> _Required work_: Each line below that contains the word "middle" must be copied.

> _Source data_:

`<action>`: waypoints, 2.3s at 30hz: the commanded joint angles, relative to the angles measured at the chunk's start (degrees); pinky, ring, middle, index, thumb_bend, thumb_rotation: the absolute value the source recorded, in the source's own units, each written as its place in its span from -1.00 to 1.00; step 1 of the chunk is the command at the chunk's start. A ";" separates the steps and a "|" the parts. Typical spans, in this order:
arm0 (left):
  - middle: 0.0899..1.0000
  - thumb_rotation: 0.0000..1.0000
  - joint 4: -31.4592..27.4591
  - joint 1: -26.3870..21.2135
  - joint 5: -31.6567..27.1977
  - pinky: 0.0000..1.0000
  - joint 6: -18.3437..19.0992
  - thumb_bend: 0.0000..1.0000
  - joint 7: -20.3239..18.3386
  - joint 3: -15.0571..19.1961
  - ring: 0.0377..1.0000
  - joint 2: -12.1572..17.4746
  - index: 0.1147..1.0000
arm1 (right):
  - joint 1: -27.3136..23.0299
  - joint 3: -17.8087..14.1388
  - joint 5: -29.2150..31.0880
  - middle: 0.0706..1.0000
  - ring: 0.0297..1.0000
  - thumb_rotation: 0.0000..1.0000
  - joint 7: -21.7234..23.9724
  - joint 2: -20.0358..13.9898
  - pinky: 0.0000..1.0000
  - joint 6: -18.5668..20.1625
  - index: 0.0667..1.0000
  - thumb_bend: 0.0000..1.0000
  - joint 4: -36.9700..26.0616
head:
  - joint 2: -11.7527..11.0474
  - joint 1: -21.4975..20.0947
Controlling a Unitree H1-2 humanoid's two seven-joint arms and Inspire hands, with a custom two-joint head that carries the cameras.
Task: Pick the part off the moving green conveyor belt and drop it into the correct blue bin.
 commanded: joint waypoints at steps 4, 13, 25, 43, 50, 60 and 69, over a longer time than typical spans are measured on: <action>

> _Task answer_:
`<action>`: waypoints, 2.3s at 30hz: the commanded joint angles, relative to the angles measured at the chunk's start (degrees); pinky, ring, middle, index, thumb_bend, thumb_rotation: the absolute value the source recorded, in the source's own units, each written as its place in its span from -1.00 to 1.00; step 1 of the chunk is the command at the chunk's start. A ";" separates the steps and a "|" the parts. Typical spans, in this order:
  - middle: 0.0899..1.0000
  - middle: 0.0706..1.0000

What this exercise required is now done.